## Assignment
Give back each line of the listing precisely as written.

--- START ---

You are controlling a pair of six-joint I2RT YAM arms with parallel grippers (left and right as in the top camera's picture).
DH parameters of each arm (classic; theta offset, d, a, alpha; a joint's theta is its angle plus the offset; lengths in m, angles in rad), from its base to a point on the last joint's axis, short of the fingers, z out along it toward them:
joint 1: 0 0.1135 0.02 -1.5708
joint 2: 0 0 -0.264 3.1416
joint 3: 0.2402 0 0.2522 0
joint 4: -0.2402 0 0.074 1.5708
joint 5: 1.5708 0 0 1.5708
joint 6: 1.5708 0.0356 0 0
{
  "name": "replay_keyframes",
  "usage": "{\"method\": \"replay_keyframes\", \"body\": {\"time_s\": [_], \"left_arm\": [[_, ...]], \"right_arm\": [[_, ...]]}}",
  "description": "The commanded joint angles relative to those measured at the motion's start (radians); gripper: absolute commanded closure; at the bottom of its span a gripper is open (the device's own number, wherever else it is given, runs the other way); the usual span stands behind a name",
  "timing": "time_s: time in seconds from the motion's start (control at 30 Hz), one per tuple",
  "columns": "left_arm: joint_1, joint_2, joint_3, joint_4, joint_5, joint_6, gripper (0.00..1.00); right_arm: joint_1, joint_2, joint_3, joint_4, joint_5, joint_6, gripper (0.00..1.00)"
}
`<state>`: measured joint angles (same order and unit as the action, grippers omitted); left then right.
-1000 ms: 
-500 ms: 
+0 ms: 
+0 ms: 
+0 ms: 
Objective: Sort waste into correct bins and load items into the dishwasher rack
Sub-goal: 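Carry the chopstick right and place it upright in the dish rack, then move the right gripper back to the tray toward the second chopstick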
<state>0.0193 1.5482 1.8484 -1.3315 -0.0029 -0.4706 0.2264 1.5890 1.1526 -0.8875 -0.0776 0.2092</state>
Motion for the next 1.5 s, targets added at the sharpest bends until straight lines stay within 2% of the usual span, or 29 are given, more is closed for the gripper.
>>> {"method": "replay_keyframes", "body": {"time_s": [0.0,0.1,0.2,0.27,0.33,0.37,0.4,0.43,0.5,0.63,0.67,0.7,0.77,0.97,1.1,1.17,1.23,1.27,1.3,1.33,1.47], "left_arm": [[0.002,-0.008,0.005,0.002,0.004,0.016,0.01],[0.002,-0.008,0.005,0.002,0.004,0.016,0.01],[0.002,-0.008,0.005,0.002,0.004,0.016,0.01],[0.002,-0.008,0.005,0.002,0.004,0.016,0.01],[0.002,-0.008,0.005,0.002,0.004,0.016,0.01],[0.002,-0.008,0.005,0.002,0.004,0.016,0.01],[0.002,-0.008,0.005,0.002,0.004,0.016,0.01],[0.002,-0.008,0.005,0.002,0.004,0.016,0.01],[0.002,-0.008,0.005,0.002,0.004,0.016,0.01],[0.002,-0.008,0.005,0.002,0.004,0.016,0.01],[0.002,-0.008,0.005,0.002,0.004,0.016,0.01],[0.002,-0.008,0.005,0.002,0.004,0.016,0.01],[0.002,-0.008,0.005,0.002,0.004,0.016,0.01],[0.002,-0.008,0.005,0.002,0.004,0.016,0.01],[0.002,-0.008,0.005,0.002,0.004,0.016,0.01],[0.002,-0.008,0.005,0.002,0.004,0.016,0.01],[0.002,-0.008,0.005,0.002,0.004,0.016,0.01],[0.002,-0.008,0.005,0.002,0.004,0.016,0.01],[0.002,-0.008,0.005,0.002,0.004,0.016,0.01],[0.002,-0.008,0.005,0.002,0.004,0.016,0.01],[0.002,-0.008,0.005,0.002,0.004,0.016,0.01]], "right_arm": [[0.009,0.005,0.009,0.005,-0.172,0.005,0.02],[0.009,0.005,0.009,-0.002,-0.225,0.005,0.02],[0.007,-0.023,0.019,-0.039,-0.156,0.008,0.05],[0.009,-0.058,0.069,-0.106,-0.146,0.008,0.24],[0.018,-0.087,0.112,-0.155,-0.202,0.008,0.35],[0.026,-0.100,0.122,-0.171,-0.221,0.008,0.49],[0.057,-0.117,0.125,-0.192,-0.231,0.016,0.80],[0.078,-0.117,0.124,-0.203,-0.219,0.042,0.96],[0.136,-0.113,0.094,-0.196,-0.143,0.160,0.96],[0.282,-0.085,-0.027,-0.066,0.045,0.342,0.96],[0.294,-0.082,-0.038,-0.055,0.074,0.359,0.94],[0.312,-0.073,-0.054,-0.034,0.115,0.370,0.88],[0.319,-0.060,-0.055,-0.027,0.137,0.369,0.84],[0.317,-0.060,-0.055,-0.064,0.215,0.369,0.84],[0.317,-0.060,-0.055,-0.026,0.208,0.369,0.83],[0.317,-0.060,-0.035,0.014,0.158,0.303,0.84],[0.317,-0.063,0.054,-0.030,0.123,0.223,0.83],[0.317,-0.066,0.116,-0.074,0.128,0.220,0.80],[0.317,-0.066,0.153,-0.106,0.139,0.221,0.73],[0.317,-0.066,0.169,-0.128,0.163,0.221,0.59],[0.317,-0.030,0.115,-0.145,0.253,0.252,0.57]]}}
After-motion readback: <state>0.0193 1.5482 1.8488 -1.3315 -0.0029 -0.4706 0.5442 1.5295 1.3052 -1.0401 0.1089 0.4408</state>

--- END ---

## Reply
You are controlling a pair of six-joint I2RT YAM arms with parallel grippers (left and right as in the top camera's picture).
DH parameters of each arm (classic; theta offset, d, a, alpha; a joint's theta is its angle plus the offset; lengths in m, angles in rad), from its base to a point on the last joint's axis, short of the fingers, z out along it toward them:
joint 1: 0 0.1135 0.02 -1.5708
joint 2: 0 0 -0.264 3.1416
joint 3: 0.2402 0 0.2522 0
joint 4: -0.2402 0 0.074 1.5708
joint 5: 1.5708 0 0 1.5708
joint 6: 1.5708 0.0356 0 0
{
  "name": "replay_keyframes",
  "usage": "{\"method\": \"replay_keyframes\", \"body\": {\"time_s\": [_], \"left_arm\": [[_, ...]], \"right_arm\": [[_, ...]]}}",
  "description": "The commanded joint angles relative to those measured at the motion's start (radians); gripper: absolute commanded closure; at the bottom of its span a gripper is open (the device's own number, wherever else it is given, runs the other way); the usual span stands behind a name",
  "timing": "time_s: time in seconds from the motion's start (control at 30 Hz), one per tuple",
  "columns": "left_arm: joint_1, joint_2, joint_3, joint_4, joint_5, joint_6, gripper (0.00..1.00); right_arm: joint_1, joint_2, joint_3, joint_4, joint_5, joint_6, gripper (0.00..1.00)"
}
`<state>`: measured joint angles (same order and unit as the action, grippers omitted); left then right.
-1000 ms: 
-500 ms: 
+0 ms: 
+0 ms: 
+0 ms: 
Objective: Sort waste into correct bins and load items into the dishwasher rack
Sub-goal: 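Carry the chopstick right and place it upright in the dish rack, then move the right gripper back to the tray toward the second chopstick
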<state>0.0193 1.5482 1.8484 -1.3315 -0.0029 -0.4706 0.2264 1.5890 1.1526 -0.8875 -0.0776 0.2092</state>
Motion for the next 1.5 s, targets added at the sharpest bends until straight lines stay within 2% of the usual span, or 29 are given, more is closed for the gripper.
>>> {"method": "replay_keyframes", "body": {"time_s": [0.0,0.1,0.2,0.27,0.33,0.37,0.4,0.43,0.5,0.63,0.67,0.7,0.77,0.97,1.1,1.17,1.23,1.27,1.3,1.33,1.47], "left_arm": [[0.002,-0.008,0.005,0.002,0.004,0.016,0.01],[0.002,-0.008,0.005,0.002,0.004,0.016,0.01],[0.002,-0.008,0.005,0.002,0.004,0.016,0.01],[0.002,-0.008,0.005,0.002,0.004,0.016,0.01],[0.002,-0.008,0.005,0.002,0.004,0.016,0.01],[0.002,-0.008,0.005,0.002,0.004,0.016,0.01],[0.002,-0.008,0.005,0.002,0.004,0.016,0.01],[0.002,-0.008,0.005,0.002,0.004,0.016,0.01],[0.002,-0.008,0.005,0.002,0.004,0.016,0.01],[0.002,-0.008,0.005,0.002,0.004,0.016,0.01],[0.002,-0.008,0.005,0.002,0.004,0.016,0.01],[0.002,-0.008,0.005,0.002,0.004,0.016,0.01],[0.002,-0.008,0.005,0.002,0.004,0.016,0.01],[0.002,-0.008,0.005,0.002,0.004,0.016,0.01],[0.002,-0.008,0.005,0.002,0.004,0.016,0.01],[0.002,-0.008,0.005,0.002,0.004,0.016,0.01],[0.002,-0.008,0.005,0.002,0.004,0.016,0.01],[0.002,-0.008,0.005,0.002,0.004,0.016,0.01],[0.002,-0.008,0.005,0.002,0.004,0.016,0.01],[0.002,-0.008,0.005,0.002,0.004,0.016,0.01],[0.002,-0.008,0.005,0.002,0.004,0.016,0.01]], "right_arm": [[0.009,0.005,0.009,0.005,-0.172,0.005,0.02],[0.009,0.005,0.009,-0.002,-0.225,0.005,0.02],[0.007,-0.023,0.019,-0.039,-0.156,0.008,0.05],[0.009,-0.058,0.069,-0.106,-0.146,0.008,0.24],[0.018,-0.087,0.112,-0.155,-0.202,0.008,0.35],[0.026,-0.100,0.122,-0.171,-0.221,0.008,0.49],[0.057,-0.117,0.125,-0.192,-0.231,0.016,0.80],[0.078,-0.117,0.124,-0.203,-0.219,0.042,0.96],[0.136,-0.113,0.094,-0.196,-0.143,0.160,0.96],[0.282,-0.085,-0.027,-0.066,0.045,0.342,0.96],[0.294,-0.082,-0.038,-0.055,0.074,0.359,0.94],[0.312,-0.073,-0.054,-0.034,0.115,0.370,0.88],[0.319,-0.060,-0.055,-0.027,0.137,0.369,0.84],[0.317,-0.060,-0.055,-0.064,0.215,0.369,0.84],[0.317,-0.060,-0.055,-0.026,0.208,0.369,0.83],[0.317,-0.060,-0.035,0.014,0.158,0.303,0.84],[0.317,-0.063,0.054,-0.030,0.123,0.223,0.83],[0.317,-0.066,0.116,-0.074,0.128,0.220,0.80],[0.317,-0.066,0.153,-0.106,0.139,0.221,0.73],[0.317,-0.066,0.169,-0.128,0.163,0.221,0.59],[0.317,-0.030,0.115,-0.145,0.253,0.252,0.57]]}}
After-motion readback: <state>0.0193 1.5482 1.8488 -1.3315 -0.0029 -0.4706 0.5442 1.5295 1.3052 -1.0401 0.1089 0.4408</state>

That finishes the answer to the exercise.